→ Aim of the task
Compute how many lines in the data below contain "camera"; answer only with that number.

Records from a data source
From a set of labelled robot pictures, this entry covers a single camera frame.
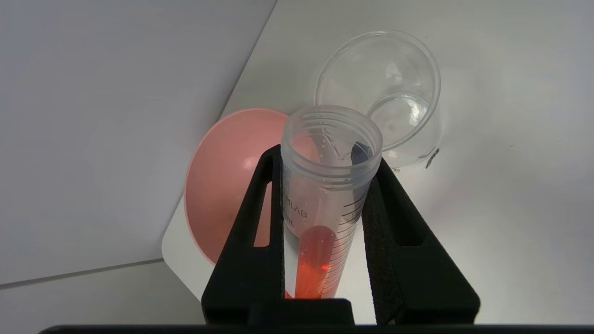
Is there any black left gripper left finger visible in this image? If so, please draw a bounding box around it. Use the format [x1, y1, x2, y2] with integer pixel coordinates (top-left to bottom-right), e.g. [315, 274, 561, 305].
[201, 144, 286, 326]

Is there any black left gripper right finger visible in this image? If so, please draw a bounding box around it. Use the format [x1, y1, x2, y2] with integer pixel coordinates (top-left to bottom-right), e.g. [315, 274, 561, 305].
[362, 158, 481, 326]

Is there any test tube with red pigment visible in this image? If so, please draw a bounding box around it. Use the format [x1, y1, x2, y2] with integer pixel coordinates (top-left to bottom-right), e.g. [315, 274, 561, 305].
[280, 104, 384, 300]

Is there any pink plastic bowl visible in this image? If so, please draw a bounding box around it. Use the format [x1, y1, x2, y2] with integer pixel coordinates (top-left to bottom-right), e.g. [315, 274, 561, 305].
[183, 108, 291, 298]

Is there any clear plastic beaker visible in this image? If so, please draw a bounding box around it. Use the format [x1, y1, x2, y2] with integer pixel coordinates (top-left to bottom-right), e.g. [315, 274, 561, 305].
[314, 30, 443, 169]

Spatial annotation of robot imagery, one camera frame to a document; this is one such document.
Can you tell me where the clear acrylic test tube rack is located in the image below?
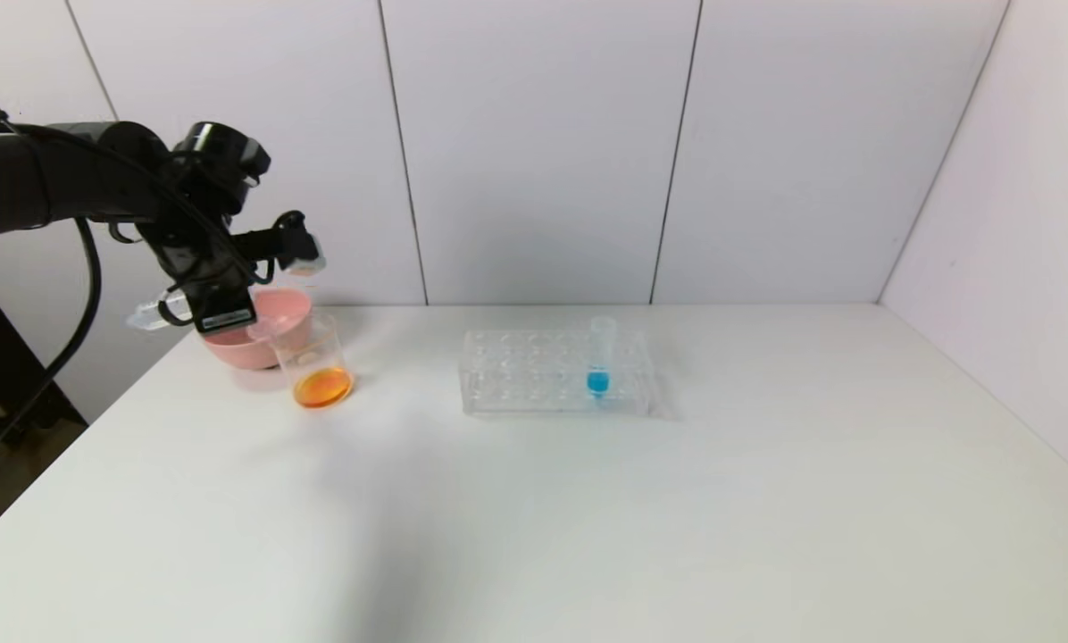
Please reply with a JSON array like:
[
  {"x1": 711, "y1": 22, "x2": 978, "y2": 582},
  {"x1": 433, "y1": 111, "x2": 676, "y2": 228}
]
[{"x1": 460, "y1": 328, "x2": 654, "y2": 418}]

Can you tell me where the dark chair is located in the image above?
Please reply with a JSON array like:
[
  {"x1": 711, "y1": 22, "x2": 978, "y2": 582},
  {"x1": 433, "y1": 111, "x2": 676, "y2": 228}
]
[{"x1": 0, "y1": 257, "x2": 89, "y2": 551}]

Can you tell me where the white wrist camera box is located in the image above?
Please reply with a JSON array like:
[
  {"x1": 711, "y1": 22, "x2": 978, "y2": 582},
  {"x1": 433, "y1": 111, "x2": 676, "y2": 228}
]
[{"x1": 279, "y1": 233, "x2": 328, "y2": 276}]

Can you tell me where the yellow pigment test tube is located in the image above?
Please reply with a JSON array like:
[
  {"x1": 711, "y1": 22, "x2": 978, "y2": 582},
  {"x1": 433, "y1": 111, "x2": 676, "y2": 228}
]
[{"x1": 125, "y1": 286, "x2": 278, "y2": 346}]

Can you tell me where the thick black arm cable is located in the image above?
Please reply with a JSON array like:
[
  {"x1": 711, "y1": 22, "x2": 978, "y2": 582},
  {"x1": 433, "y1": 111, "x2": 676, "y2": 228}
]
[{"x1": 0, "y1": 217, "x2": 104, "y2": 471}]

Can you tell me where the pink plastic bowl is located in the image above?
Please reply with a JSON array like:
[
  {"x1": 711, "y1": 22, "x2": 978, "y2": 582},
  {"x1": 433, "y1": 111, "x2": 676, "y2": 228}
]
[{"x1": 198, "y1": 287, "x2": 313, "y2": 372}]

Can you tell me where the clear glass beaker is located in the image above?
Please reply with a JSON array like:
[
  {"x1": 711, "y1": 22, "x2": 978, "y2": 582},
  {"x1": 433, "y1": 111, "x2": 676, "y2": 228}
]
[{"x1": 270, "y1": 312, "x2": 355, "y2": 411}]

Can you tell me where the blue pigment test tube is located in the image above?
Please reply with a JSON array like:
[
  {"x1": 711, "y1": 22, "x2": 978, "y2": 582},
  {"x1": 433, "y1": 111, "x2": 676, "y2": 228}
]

→ Exercise result
3